Юля
— Юлечка, приехала, дочка! — мама Таня прижимает меня к себе крепко, напитывая теплом.
— Привет, мам! — мои объятия ничуть не слабее. Я называю ее так совершенно естественно, не задумываясь о том, что по крови она мне абсолютно чужой человек.
Мама Мира всегда относилась ко мне как к родной.
«Ну если сын у меня балбес, я-то почему должна страдать и вычеркивать тебя из нашей жизни? Ты уже моя дочка».
Я до сих пор помню эти слова. Они согрели мое разбитое сердце. Потому что, потеряв Мира, я вдруг обрела самого преданного союзника в лице его мамы. Она не отказалась от меня, даже несмотря на то, что мы с Миром разошлись. Жаль, что моя мать этого не понимает.

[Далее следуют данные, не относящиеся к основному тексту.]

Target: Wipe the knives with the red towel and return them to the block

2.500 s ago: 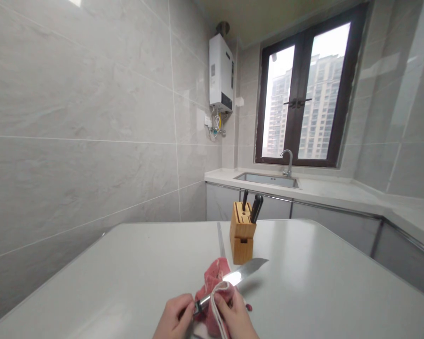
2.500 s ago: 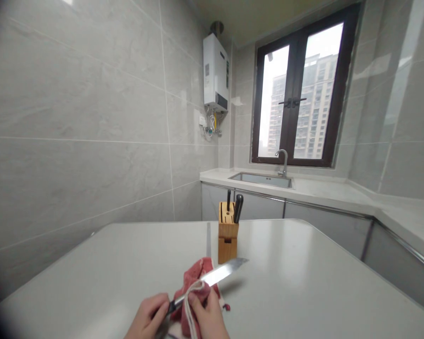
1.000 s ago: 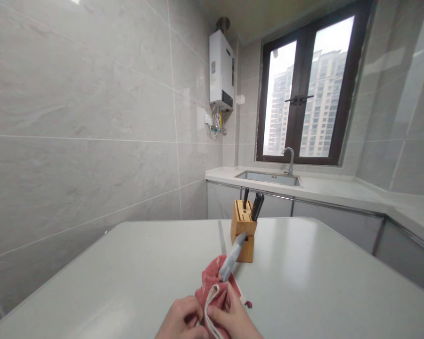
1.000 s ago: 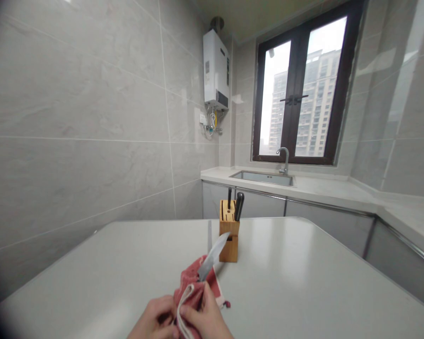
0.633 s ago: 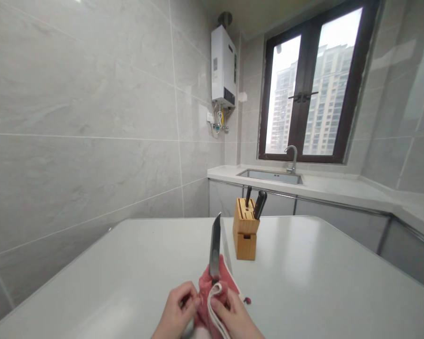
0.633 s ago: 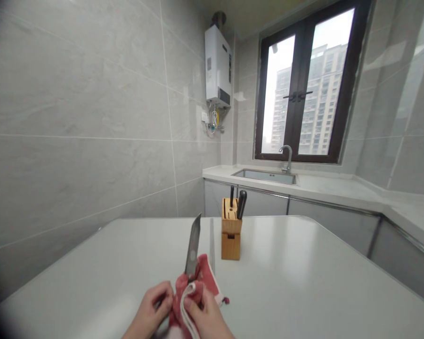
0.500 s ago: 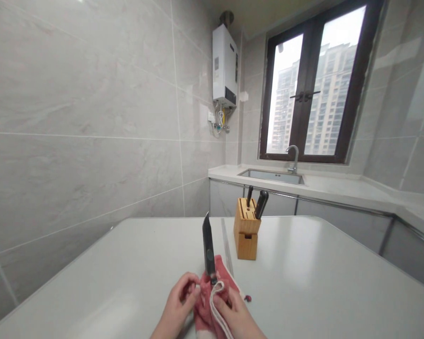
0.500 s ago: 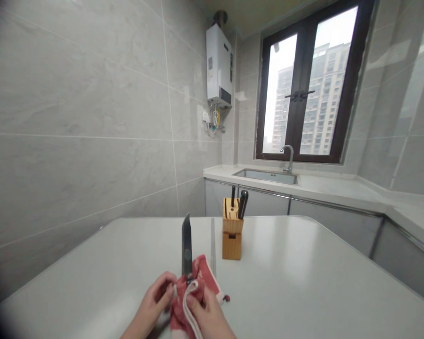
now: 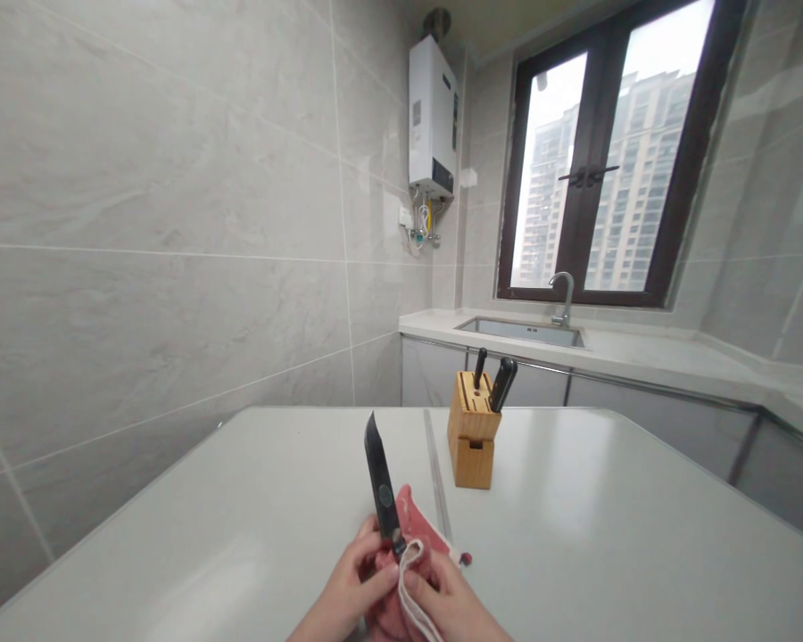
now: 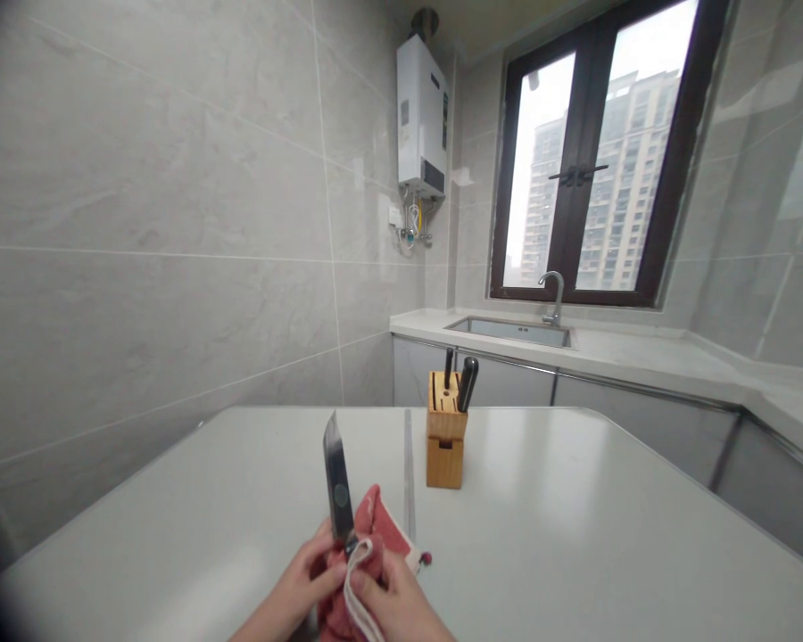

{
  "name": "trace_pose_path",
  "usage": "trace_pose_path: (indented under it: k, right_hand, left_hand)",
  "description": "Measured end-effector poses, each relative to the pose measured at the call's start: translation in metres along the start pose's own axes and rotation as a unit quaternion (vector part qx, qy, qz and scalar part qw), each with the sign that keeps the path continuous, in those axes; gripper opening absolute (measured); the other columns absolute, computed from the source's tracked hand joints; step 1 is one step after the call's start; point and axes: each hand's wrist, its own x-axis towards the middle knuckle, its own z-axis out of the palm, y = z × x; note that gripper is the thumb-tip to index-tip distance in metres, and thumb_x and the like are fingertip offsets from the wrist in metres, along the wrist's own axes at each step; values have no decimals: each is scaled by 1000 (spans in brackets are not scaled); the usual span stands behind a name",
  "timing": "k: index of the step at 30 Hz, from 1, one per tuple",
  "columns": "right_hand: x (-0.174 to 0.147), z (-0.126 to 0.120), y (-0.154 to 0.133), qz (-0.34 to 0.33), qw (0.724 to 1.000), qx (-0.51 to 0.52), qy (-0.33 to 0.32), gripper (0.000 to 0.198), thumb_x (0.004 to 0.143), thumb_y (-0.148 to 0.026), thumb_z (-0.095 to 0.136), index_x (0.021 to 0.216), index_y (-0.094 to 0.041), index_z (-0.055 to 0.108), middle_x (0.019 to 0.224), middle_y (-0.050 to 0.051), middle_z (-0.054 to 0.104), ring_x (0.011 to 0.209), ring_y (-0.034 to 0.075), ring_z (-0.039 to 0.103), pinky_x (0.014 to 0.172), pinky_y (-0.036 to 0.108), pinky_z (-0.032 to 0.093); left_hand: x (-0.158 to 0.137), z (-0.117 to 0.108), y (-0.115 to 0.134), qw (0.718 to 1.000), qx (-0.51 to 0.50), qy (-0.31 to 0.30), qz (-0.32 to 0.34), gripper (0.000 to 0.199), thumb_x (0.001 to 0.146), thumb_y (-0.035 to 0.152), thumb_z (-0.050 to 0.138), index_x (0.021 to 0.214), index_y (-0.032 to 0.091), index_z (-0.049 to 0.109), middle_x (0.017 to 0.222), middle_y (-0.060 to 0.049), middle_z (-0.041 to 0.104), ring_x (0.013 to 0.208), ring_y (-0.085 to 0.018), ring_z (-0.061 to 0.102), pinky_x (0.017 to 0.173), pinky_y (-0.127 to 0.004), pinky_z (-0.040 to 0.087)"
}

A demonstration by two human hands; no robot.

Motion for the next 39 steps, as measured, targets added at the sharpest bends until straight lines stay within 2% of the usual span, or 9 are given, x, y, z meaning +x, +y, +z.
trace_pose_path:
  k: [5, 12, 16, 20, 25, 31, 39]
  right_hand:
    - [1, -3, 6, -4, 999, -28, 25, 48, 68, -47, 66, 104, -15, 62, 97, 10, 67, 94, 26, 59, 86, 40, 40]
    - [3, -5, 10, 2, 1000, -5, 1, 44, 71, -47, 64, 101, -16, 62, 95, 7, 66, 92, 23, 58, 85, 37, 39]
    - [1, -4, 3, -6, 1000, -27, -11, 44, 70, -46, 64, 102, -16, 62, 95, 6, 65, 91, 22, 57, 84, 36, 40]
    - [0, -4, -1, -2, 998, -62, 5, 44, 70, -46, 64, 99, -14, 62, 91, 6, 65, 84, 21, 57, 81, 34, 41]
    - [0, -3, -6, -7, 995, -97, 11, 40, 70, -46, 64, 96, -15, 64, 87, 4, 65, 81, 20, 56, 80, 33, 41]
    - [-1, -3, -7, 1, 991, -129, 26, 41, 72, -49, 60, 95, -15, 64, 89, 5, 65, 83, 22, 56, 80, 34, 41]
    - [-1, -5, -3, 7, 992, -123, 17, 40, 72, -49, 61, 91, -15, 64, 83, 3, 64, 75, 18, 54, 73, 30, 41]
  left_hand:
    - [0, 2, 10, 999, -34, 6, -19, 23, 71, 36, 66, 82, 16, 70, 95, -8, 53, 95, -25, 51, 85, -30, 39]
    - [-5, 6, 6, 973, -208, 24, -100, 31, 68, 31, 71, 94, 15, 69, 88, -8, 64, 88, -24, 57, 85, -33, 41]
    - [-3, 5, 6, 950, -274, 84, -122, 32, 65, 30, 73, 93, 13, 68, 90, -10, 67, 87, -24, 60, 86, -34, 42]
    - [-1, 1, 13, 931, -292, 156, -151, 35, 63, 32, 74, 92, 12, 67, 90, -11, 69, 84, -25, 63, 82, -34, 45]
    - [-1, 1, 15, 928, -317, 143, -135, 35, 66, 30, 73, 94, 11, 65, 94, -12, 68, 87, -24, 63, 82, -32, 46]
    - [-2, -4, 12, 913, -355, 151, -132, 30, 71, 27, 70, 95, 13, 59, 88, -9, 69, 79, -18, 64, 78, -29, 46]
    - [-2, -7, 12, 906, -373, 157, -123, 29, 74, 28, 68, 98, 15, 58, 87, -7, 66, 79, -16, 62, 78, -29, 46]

Некстати вспоминается разбитая вдребезги чашка. Наша семья точно так же — никак не склеится в единое целое. И мне больно видеть нас со стороны, потому что есть семьи… как у Мира, когда друг за дружку горой, всегда готовы поддержать и не дать упасть.

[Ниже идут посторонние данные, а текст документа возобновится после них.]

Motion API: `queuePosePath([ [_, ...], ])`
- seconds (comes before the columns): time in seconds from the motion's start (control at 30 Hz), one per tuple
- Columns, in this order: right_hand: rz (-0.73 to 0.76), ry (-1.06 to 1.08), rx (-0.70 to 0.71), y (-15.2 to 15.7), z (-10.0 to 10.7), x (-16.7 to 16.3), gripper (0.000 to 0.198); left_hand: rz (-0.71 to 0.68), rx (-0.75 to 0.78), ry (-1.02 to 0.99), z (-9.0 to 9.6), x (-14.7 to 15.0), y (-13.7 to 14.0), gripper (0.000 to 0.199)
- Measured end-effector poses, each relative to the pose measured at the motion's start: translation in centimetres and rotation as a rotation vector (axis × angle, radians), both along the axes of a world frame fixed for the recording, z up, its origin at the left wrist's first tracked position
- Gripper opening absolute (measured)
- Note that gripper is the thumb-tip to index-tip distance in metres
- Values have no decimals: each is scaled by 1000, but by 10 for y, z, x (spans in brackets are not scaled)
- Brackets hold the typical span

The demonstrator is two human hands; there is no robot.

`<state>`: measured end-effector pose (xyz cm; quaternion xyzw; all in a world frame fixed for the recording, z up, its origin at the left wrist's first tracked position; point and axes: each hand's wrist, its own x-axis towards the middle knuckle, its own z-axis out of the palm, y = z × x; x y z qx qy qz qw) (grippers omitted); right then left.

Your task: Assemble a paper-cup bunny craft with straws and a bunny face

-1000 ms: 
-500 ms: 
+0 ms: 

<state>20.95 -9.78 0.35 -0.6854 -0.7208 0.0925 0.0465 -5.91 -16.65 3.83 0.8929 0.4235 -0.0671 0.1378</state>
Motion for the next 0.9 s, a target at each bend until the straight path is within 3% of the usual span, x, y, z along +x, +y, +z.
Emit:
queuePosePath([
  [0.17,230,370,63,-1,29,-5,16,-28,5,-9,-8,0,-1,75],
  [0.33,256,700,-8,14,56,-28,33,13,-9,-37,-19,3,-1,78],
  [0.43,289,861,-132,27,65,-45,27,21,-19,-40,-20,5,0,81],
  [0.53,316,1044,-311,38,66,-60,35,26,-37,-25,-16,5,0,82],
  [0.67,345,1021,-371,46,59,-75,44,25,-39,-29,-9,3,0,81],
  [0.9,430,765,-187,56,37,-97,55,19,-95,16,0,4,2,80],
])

От мамы Тани пахнет домом, уютом, а еще моими любимыми пирожками.
— Я как чувствовала, напекла с луком и яйцом побольше. Как ты их там называешь… Робин Гуды? Думала, с Миром тебе передам… Вы ведь теперь видитесь чаще, — свекровь заметно тушуется, проговаривая про нас с ее сыном. Я ее понимаю. Не раз и не два я приезжала к ней излить душу.
Ее поведение так разительно отличается от того, как меня встретила родная мать, что я начинаю шмыгать носом.
— Ну ты чего, дочь? Всё же хорошо…
Губы дрожат, в горле ком. Я пытаюсь его сглотнуть, не разреветься позорно… Но завидев Мира, направляющегося к нам, перестаю себя контролировать. Всхлипываю, смотря на самых дорогих мне людей через соленую пелену…
— Эй, Чип, ну ты чего? Да не ел я твои пирожки. Тебя ждал. — Мир перенимает эстафету у мамы Тани. Прижимает меня к груди. Слезы текут нескончаемым потом. — Юль, чего ревем?
Мир, нисколько не стесняясь, губами собирает соленую влагу с моих щек. Тихо шепчет мне на ухо, что накажет всех моих обидчиков… как только поест.
— Ой, там же с капустой сгорит! — И Татьяна Николаевна тактично сбегает, оставив нас одних.
Улыбаюсь сквозь слезы. Поверить в то, что у мамы Тани что-то может пригореть или убежать, так же сложно, как и в то, что Солнце заходит на востоке.
— Выплакала стресс? — Мир так и не разжимает кольца рук. Мне надежно и спокойно рядом с ним. Как же я могла так сильно на него злиться всего три недели назад?
Поднимаю взгляд на него, любуюсь чертами любимого лица. И останавливаюсь на губах. Такие грех не целовать.
Сегодня я та еще грешница, поэтому первая прижимаюсь к его рту. Мир позволяет мне быть ведущей ровно секунду, а потом его губы сминают мои в горячем поцелуе… и я уплываю.
Мы жарко целуемся, едва давая себе глоток воздуха. Легкие горят огнем, голову ведет от шального счастья. Это именно то, чего мне так хотелось сейчас. Забыться в объятиях любимого мужчины.
Я не знаю, кто из нас первым застонал, но Мир, судорожно вздохнув, прерывает эту сладкую пытку. Тянусь за его губами, но муж, чмокнув меня в нос, качает головой.
— Дай отдышаться, Чип. Иначе прямо здесь тебя трахну, никаких пирогов уже не надо будет.
Сердце еще стучит, как при спринте, а мозг уже начинает свою работу. Смущенно оглядываюсь. Мы стоим на подъездной дорожке к дому, и наш секс точно приведет соседей и родителей Мира в состояние, близкое к инфаркту.
Хмыкнув, тяну Мира за собой:
— Тогда давай не дадим им пропасть. Робин Гуды меня заждались.